[Stored entries]

__________

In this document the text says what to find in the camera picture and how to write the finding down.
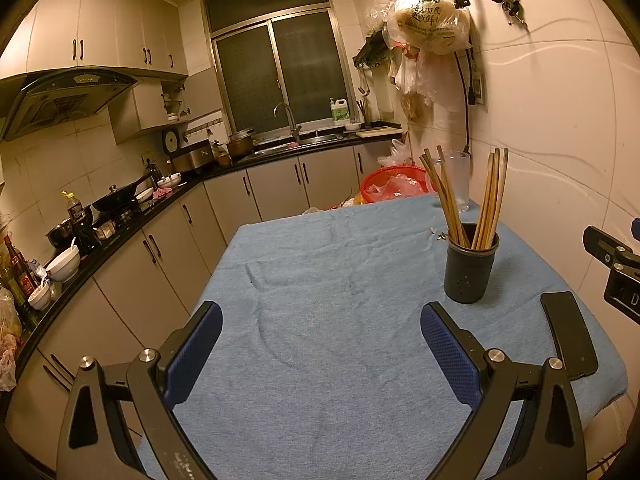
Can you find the steel sink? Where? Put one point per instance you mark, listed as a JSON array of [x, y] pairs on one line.
[[300, 142]]

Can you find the range hood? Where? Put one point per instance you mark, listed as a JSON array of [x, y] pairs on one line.
[[65, 100]]

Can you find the wall socket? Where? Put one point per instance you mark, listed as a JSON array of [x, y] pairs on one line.
[[480, 89]]

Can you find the round dial kitchen scale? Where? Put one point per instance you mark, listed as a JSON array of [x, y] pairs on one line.
[[170, 140]]

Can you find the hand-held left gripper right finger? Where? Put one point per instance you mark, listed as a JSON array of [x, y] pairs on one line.
[[450, 355]]

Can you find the pale cutting board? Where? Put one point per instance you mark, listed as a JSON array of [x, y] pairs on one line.
[[380, 133]]

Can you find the pink cloth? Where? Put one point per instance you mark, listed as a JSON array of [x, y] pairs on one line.
[[162, 193]]

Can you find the small white bowl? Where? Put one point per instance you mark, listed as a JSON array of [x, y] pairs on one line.
[[40, 297], [170, 180]]

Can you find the crumpled clear plastic bags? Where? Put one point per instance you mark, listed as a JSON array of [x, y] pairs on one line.
[[400, 185]]

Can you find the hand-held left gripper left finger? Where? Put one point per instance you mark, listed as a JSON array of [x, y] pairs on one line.
[[192, 355]]

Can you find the clear plastic pitcher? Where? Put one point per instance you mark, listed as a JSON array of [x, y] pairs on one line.
[[460, 180]]

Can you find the red plastic basket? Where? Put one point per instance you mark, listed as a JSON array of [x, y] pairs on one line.
[[372, 180]]

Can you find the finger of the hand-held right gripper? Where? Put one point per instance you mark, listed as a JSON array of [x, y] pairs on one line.
[[602, 247], [636, 229]]

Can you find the yellow cap oil bottle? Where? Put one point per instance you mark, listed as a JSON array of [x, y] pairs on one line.
[[75, 207]]

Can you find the kitchen window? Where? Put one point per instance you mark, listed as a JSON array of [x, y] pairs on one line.
[[300, 70]]

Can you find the large white bowl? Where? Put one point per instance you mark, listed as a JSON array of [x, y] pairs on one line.
[[62, 265]]

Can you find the dark utensil crock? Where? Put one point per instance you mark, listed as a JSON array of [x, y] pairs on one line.
[[362, 115]]

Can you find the blue table cloth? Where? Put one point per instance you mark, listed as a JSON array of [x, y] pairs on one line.
[[325, 285]]

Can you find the bunch of wooden chopsticks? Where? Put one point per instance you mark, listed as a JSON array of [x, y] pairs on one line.
[[492, 200]]

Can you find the chrome faucet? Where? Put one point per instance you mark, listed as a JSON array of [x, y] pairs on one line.
[[292, 120]]

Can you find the hanging metal ladle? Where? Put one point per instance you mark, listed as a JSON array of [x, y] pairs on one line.
[[364, 85]]

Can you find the black countertop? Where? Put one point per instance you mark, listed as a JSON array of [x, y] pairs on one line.
[[170, 201]]

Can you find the beige upper cabinets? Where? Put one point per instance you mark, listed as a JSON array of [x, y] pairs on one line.
[[100, 20]]

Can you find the small shiny scraps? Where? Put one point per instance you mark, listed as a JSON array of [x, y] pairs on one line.
[[442, 235]]

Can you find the dark sauce bottles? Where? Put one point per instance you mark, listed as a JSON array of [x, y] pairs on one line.
[[17, 270]]

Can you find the black smartphone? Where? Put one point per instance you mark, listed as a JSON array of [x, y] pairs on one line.
[[570, 335]]

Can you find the hanging plastic bags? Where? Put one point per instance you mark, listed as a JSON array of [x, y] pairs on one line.
[[425, 75]]

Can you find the black wok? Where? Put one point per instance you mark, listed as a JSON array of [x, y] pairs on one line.
[[115, 200]]

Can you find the dark kettle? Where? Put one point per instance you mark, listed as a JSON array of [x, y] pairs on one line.
[[152, 172]]

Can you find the white plastic bag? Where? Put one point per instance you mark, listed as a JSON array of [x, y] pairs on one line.
[[397, 152]]

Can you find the black stovetop pot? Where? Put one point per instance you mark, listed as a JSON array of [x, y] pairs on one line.
[[62, 232]]

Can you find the pale plastic bag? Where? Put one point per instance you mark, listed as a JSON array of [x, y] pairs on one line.
[[7, 350]]

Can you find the black utensil holder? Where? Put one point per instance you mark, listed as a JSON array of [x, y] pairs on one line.
[[470, 275]]

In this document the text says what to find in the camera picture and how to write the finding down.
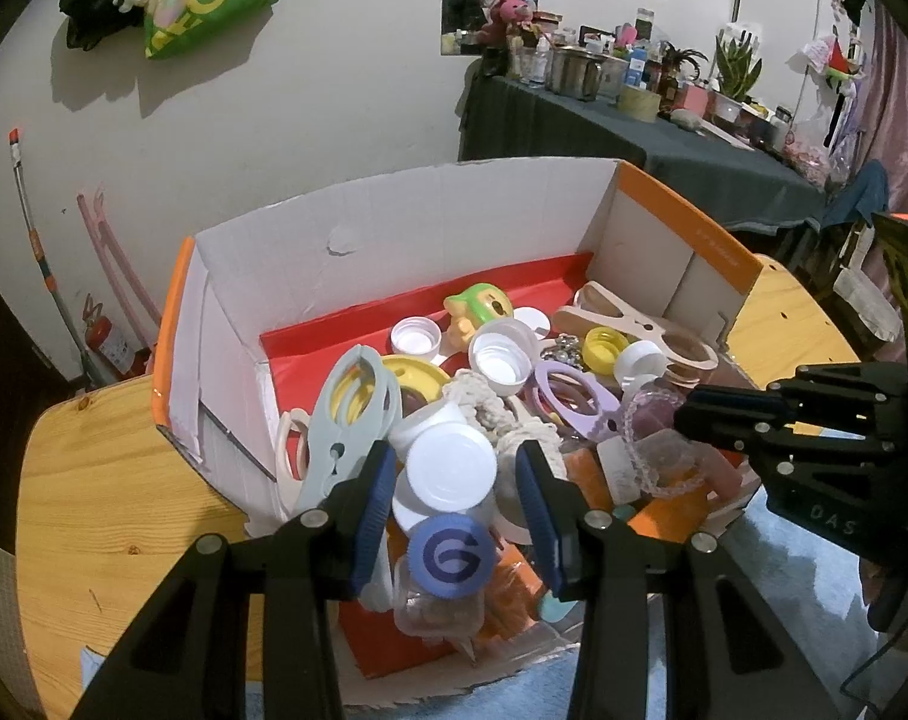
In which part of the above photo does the orange and white stick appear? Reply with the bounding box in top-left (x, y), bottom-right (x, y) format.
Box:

__________

INSTRUCTIONS TO FOLLOW:
Line by line, write out the data above exactly, without the pictures.

SOLUTION TO THE PROBLEM:
In this document the text says what to find in the camera picture and how to write the finding down.
Can you find the steel sink? Where? Put one point per instance you mark, listed as a JSON array of [x, y] pairs on one line.
[[300, 142]]

Can you find the range hood? Where? Put one point per instance you mark, listed as a JSON array of [x, y] pairs on one line.
[[65, 100]]

Can you find the wall socket? Where? Put one point per instance you mark, listed as a JSON array of [x, y] pairs on one line.
[[480, 89]]

Can you find the round dial kitchen scale? Where? Put one point per instance you mark, listed as a JSON array of [x, y] pairs on one line.
[[170, 140]]

Can you find the hand-held left gripper right finger? Where? Put one point per instance you mark, listed as a JSON array of [x, y] pairs on one line.
[[450, 355]]

Can you find the pale cutting board? Where? Put one point per instance you mark, listed as a JSON array of [x, y] pairs on one line.
[[380, 133]]

Can you find the pink cloth? Where? Put one point per instance you mark, listed as a JSON array of [x, y] pairs on one line.
[[162, 193]]

Can you find the small white bowl? Where? Put one point per instance you mark, listed as a JSON array of [x, y] pairs on one line.
[[40, 297], [170, 180]]

Can you find the crumpled clear plastic bags? Where? Put one point per instance you mark, listed as a JSON array of [x, y] pairs on one line.
[[400, 185]]

Can you find the hand-held left gripper left finger? Where? Put one point per instance you mark, listed as a JSON array of [x, y] pairs on one line.
[[192, 355]]

Can you find the clear plastic pitcher? Where? Put one point per instance you mark, listed as a JSON array of [x, y] pairs on one line.
[[460, 180]]

Can you find the red plastic basket? Where? Put one point per instance you mark, listed as a JSON array of [x, y] pairs on one line.
[[372, 180]]

Can you find the finger of the hand-held right gripper? Where? Put one point per instance you mark, listed as a JSON array of [x, y] pairs on one line.
[[602, 247], [636, 229]]

Can you find the yellow cap oil bottle? Where? Put one point per instance you mark, listed as a JSON array of [x, y] pairs on one line.
[[75, 207]]

Can you find the kitchen window? Where? Put one point per instance you mark, listed as a JSON array of [x, y] pairs on one line.
[[300, 70]]

Can you find the large white bowl? Where? Put one point per instance you mark, listed as a JSON array of [x, y] pairs on one line.
[[62, 265]]

Can you find the dark utensil crock? Where? Put one point per instance you mark, listed as a JSON array of [x, y] pairs on one line.
[[362, 115]]

Can you find the blue table cloth? Where? Put one point per instance you mark, listed as a JSON array of [x, y] pairs on one line.
[[325, 285]]

Can you find the bunch of wooden chopsticks? Where? Put one point per instance you mark, listed as a JSON array of [x, y] pairs on one line.
[[492, 200]]

Can you find the chrome faucet? Where? Put one point per instance you mark, listed as a JSON array of [x, y] pairs on one line.
[[292, 120]]

Can you find the hanging metal ladle? Where? Put one point per instance you mark, listed as a JSON array of [x, y] pairs on one line.
[[364, 85]]

Can you find the black countertop? Where? Put one point per instance you mark, listed as a JSON array of [x, y] pairs on one line.
[[170, 201]]

Can you find the beige upper cabinets? Where? Put one point per instance you mark, listed as a JSON array of [x, y] pairs on one line.
[[100, 20]]

Can you find the small shiny scraps? Where? Put one point per instance you mark, listed as a JSON array of [x, y] pairs on one line.
[[442, 235]]

Can you find the dark sauce bottles? Where? Put one point per instance you mark, listed as a JSON array of [x, y] pairs on one line.
[[17, 270]]

Can you find the black smartphone? Where? Put one point per instance you mark, listed as a JSON array of [x, y] pairs on one line.
[[570, 335]]

Can you find the hanging plastic bags? Where? Put one point per instance you mark, listed as a JSON array of [x, y] pairs on one line.
[[425, 75]]

Can you find the black wok? Where? Put one point per instance you mark, listed as a JSON array of [x, y] pairs on one line.
[[115, 200]]

Can you find the dark kettle? Where? Put one point per instance you mark, listed as a JSON array of [x, y] pairs on one line.
[[152, 172]]

Can you find the white plastic bag? Where? Put one point per instance you mark, listed as a JSON array of [x, y] pairs on one line.
[[397, 152]]

Can you find the black stovetop pot? Where? Put one point per instance you mark, listed as a JSON array of [x, y] pairs on one line.
[[62, 232]]

Can you find the pale plastic bag? Where? Put one point per instance you mark, listed as a JSON array of [x, y] pairs on one line.
[[7, 350]]

Can you find the black utensil holder? Where? Put one point per instance you mark, listed as a JSON array of [x, y] pairs on one line.
[[470, 275]]

In this document the text says what to find in the camera picture and how to write the finding down.
In which part of the above photo does the orange and white stick appear? Reply with the bounding box in top-left (x, y), bottom-right (x, y) format.
Box:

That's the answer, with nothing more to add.